Oknum Guru.........Bejat

Profesi guru sangat dihormati dalam masyarakat kita. Namun apa yang dilakukan guru Ed, 40 tahun, malah meremas-remas buah dada tiga siswi. Kurang ajar!.....Akibatnya, orang tua siswi marah dan menuntut sang guru dipecat dari tempatnya mengajar di SMP Budi Waluyo, Jalan Cisanggiri III/15, Blok Q 4, Kebayoran Baru, Jakarta Selatan. Permintaan itu disampaikan para orangtua murid didampingi Deputi Menteri Peranan Wanita, Dr.Irma Alamsyah Djaya Putra, LBH APIK, dan Komnas Perlindungan Anak, Sabtu pagi (25/11), di sekolah yang siswanya sebagian besar penderita hiperaktif. Mereka diterima pimpinan yayasan, Mujiono, yang berjanji akan menindaklanjuti permintaan orangtua murid. “Ibu-ibu kami harap bersabar karena penyelidikan sedang berlangsung,” kata Mujiono, usai berdialog dengan orangtua murid dan rombongan. Tak puas dengan penjelasan pihak yayasan sekolah, akhirnya mereka mengadukan kasus yang menimpa anaknya ke Polres Jakarta Selatan. “Kami ingin penyelesaian secara hukum. Jangan korbankan masa depan anak kami,” kata Ny.Cindy Inkiriwang, 40, dan Ny.Feny Anggraeni, 42, orangtua siswa. Aksi pencabulan yang menimpa Vi, 13, Ik, 12, dan Ln, 12, terjadi saat para siswa mengikuti pelajaran ekonomi dan komputer yang diajarkan Ed. Saat itu Vi duduk di bangku belakang. Tiba-tiba Ed membuka kancing baju Vi dan meremas payudara Vi. Kejadian itu dilihat ketua kelas, Koko, dari jendela. Ternyata itu bukan ulah iseng semata yang dilakukan Ed.

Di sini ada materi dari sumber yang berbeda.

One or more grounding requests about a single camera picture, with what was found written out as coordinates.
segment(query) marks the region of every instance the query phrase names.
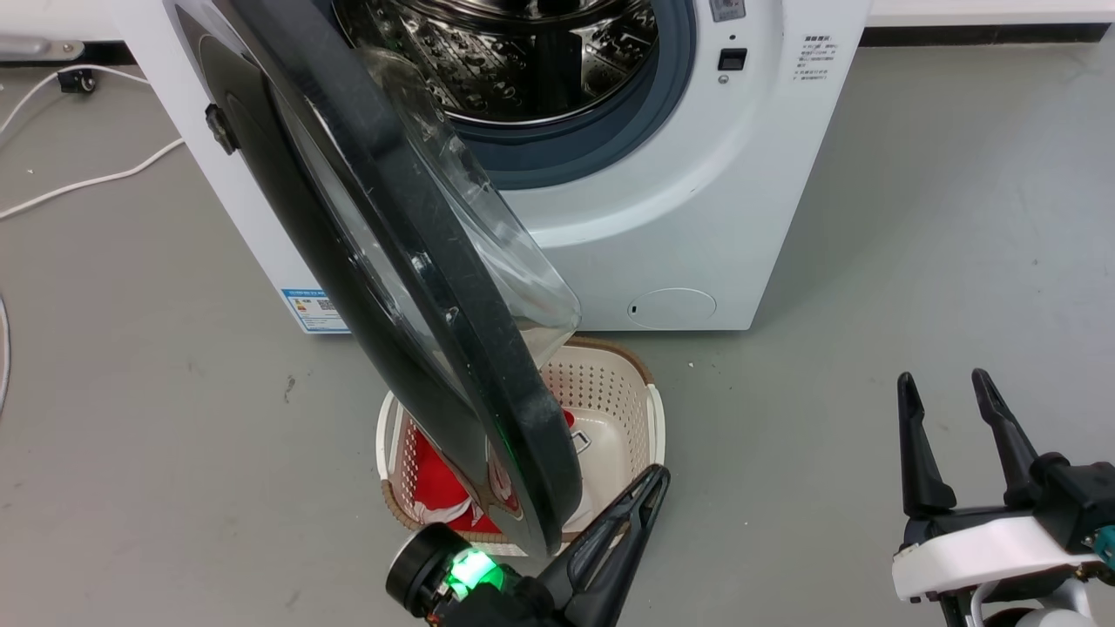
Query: stainless steel drum
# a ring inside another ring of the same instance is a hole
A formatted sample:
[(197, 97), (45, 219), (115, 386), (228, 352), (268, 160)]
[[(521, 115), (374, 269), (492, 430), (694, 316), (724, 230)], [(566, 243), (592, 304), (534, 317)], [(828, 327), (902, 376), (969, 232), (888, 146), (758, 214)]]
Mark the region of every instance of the stainless steel drum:
[(485, 126), (593, 109), (658, 39), (649, 0), (337, 0), (334, 9), (352, 46), (407, 57), (452, 117)]

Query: laundry basket
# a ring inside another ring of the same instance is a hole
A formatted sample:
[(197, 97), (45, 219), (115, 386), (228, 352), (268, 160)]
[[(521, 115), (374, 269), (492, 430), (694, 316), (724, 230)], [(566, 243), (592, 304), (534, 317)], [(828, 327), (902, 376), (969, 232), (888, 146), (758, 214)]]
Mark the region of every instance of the laundry basket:
[[(592, 510), (564, 527), (564, 548), (643, 469), (665, 461), (666, 416), (650, 373), (619, 345), (573, 337), (541, 374), (558, 403), (574, 416), (573, 440), (585, 503)], [(388, 509), (410, 530), (421, 525), (414, 511), (416, 431), (410, 414), (388, 392), (376, 428), (376, 465)], [(502, 533), (462, 536), (491, 554), (525, 554)]]

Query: brown basket rim
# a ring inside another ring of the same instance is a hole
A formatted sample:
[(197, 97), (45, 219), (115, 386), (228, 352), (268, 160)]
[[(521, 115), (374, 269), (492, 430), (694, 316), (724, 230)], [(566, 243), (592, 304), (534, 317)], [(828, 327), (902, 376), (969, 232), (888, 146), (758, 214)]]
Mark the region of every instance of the brown basket rim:
[[(598, 350), (614, 353), (634, 366), (634, 369), (639, 372), (639, 376), (642, 377), (642, 382), (644, 384), (655, 384), (655, 378), (650, 375), (650, 370), (647, 369), (647, 366), (642, 363), (642, 360), (639, 359), (639, 356), (614, 341), (574, 335), (569, 338), (564, 346), (571, 346), (574, 348), (594, 348)], [(391, 489), (391, 482), (387, 479), (380, 481), (380, 489), (384, 492), (384, 501), (387, 502), (387, 509), (390, 510), (392, 515), (395, 515), (395, 520), (399, 521), (399, 523), (401, 523), (403, 527), (406, 527), (409, 531), (418, 530), (421, 527), (421, 523), (410, 518), (403, 511), (399, 502), (395, 499), (395, 491)], [(475, 531), (458, 531), (457, 533), (472, 543), (514, 546), (514, 543), (503, 533), (477, 533)], [(576, 533), (563, 532), (561, 534), (562, 542), (572, 542), (575, 538)]]

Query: green light
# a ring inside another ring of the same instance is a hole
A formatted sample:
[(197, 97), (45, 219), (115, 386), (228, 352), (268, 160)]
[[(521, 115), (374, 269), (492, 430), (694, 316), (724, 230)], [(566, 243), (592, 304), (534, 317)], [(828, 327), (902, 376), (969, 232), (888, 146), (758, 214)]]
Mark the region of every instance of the green light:
[(481, 583), (502, 588), (503, 571), (484, 551), (465, 549), (453, 558), (445, 582), (453, 588), (458, 599), (464, 599)]

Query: power cord
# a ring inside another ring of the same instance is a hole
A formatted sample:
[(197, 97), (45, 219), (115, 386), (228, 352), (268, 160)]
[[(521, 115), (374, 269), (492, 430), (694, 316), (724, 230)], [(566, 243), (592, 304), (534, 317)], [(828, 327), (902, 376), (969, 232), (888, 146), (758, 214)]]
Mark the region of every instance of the power cord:
[[(87, 64), (65, 67), (58, 71), (51, 73), (50, 76), (47, 76), (46, 78), (37, 83), (35, 87), (31, 87), (31, 89), (27, 94), (25, 94), (23, 97), (20, 98), (18, 103), (16, 103), (16, 108), (11, 109), (11, 113), (8, 114), (8, 117), (3, 120), (3, 124), (0, 124), (0, 136), (3, 136), (3, 132), (8, 129), (8, 126), (11, 124), (11, 120), (16, 119), (16, 115), (19, 113), (19, 109), (21, 109), (23, 105), (26, 105), (28, 100), (31, 99), (31, 96), (38, 93), (39, 89), (42, 89), (43, 87), (52, 83), (58, 74), (78, 69), (95, 69), (107, 74), (114, 74), (116, 76), (120, 76), (129, 80), (135, 80), (136, 83), (143, 83), (144, 85), (151, 85), (151, 83), (148, 83), (144, 78), (140, 78), (138, 76), (133, 76), (126, 71), (120, 71), (118, 69), (113, 69), (109, 67), (87, 65)], [(41, 196), (31, 199), (25, 203), (20, 203), (11, 209), (6, 209), (3, 211), (0, 211), (0, 220), (3, 220), (6, 218), (11, 218), (12, 215), (16, 215), (21, 211), (31, 209), (32, 206), (41, 204), (50, 199), (58, 197), (65, 193), (72, 192), (75, 190), (80, 190), (81, 187), (88, 187), (89, 185), (96, 185), (98, 183), (107, 183), (108, 181), (116, 181), (118, 179), (125, 179), (127, 176), (132, 176), (133, 174), (138, 174), (144, 170), (146, 170), (147, 166), (149, 166), (151, 164), (155, 163), (164, 155), (166, 155), (166, 153), (169, 153), (174, 148), (181, 146), (183, 143), (185, 142), (181, 137), (171, 142), (169, 144), (163, 146), (158, 152), (151, 155), (149, 157), (147, 157), (146, 161), (133, 167), (132, 170), (117, 172), (116, 174), (109, 174), (107, 176), (98, 176), (97, 179), (81, 181), (80, 183), (72, 183), (70, 185), (66, 185), (65, 187), (59, 187), (52, 192), (42, 194)], [(2, 335), (0, 335), (0, 343), (2, 343), (3, 345), (3, 351), (2, 351), (3, 370), (2, 374), (0, 374), (0, 414), (3, 414), (3, 402), (8, 396), (8, 382), (11, 379), (11, 326), (8, 321), (8, 309), (4, 308), (2, 296), (0, 296), (0, 331), (2, 331)]]
[[(10, 125), (11, 120), (16, 118), (16, 114), (19, 113), (19, 109), (22, 108), (23, 105), (26, 105), (28, 103), (28, 100), (31, 99), (31, 96), (33, 96), (39, 89), (42, 89), (47, 85), (50, 85), (50, 83), (52, 83), (55, 80), (55, 77), (58, 74), (66, 73), (66, 71), (72, 71), (72, 70), (78, 70), (78, 69), (96, 69), (98, 71), (114, 74), (116, 76), (120, 76), (120, 77), (127, 78), (129, 80), (135, 80), (136, 83), (143, 83), (144, 85), (151, 85), (151, 83), (148, 83), (144, 78), (140, 78), (138, 76), (133, 76), (133, 75), (130, 75), (130, 74), (128, 74), (126, 71), (120, 71), (118, 69), (113, 69), (113, 68), (109, 68), (109, 67), (95, 66), (95, 65), (85, 65), (85, 64), (83, 64), (83, 65), (76, 65), (76, 66), (68, 66), (68, 67), (65, 67), (65, 68), (62, 68), (62, 69), (60, 69), (60, 70), (58, 70), (56, 73), (52, 73), (50, 76), (47, 76), (46, 78), (43, 78), (42, 80), (40, 80), (38, 84), (36, 84), (35, 87), (31, 87), (30, 91), (28, 91), (27, 94), (23, 95), (23, 97), (19, 100), (19, 103), (16, 104), (16, 108), (11, 109), (11, 113), (8, 114), (8, 118), (3, 120), (3, 124), (0, 124), (0, 135), (3, 135), (3, 132), (7, 131), (8, 125)], [(43, 203), (43, 202), (46, 202), (46, 201), (48, 201), (50, 199), (58, 197), (58, 196), (60, 196), (62, 194), (66, 194), (68, 192), (72, 192), (75, 190), (80, 190), (83, 187), (88, 187), (90, 185), (97, 185), (99, 183), (107, 183), (109, 181), (116, 181), (116, 180), (119, 180), (119, 179), (126, 179), (128, 176), (132, 176), (133, 174), (138, 174), (138, 173), (143, 172), (144, 170), (146, 170), (151, 164), (155, 163), (156, 161), (158, 161), (159, 158), (162, 158), (164, 155), (166, 155), (167, 153), (169, 153), (171, 151), (173, 151), (174, 148), (181, 146), (184, 143), (185, 143), (185, 141), (182, 139), (181, 137), (177, 138), (177, 139), (175, 139), (175, 141), (173, 141), (173, 142), (171, 142), (169, 144), (163, 146), (158, 152), (156, 152), (155, 154), (151, 155), (149, 157), (147, 157), (146, 161), (144, 161), (139, 165), (133, 167), (132, 170), (126, 170), (124, 172), (117, 172), (116, 174), (109, 174), (107, 176), (98, 176), (97, 179), (90, 179), (88, 181), (81, 181), (80, 183), (72, 183), (70, 185), (66, 185), (65, 187), (59, 187), (59, 189), (57, 189), (57, 190), (55, 190), (52, 192), (42, 194), (41, 196), (31, 199), (31, 200), (29, 200), (29, 201), (27, 201), (25, 203), (20, 203), (18, 205), (13, 206), (13, 208), (0, 211), (0, 220), (4, 220), (6, 218), (11, 218), (12, 215), (16, 215), (17, 213), (20, 213), (22, 211), (31, 209), (32, 206), (41, 204), (41, 203)]]

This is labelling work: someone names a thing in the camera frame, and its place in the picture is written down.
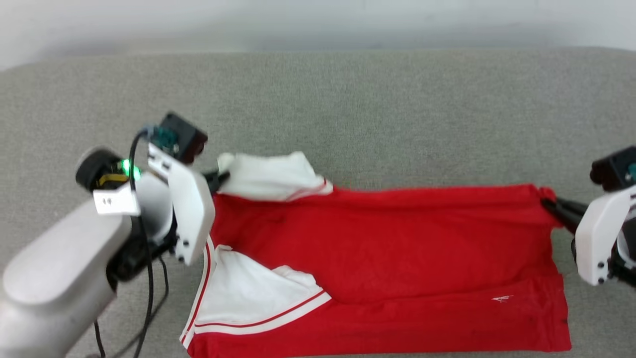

Tak berapa lama kemudian ia mengulangi aksi serupa terhadap Ik saat belajar komputer. Sang guru ini kemudian mengancam Vi agar tidak menceritakan apa yang sudah dilakukan ke orang lain. Sebenarnya setelah kejadian tersebut, para siswa sudah mengadukan kejadian ini ke guru agama dan guru bimbingan penyuluhan (BP). “Namun laporan tersebut hanya dicatat, tanpa ditindaklanjuti. Karena itu, kami terpaksa lapor ke polisi,” kata Cindy Inkiriwang. Akibat perbuatan itu, Vi dan Ik menjadi trauma dan malas pergi ke sekolah. Selain itu, kasus ini juga menjadi perbincangan para orang tua murid di sekolah tersebut. Sementara itu, Menteri Negara Pemberdayaan Perempuan, Dr.Meutia Hatta Swasono dalam suratnya yang dibawa Dr.Irma Alamsyah Djaya Putra menyesalkan peristiwa yang terjadi di Sekolah Budi Waluyo. “Hal ini tidak hanya perbuatan asusila melainkan juga melanggar UU Perlindungan Anak yang harus diberi sanksi hukum,” tegas Dr.Meutia Hatta(Sumber.WWW.Rileks.com)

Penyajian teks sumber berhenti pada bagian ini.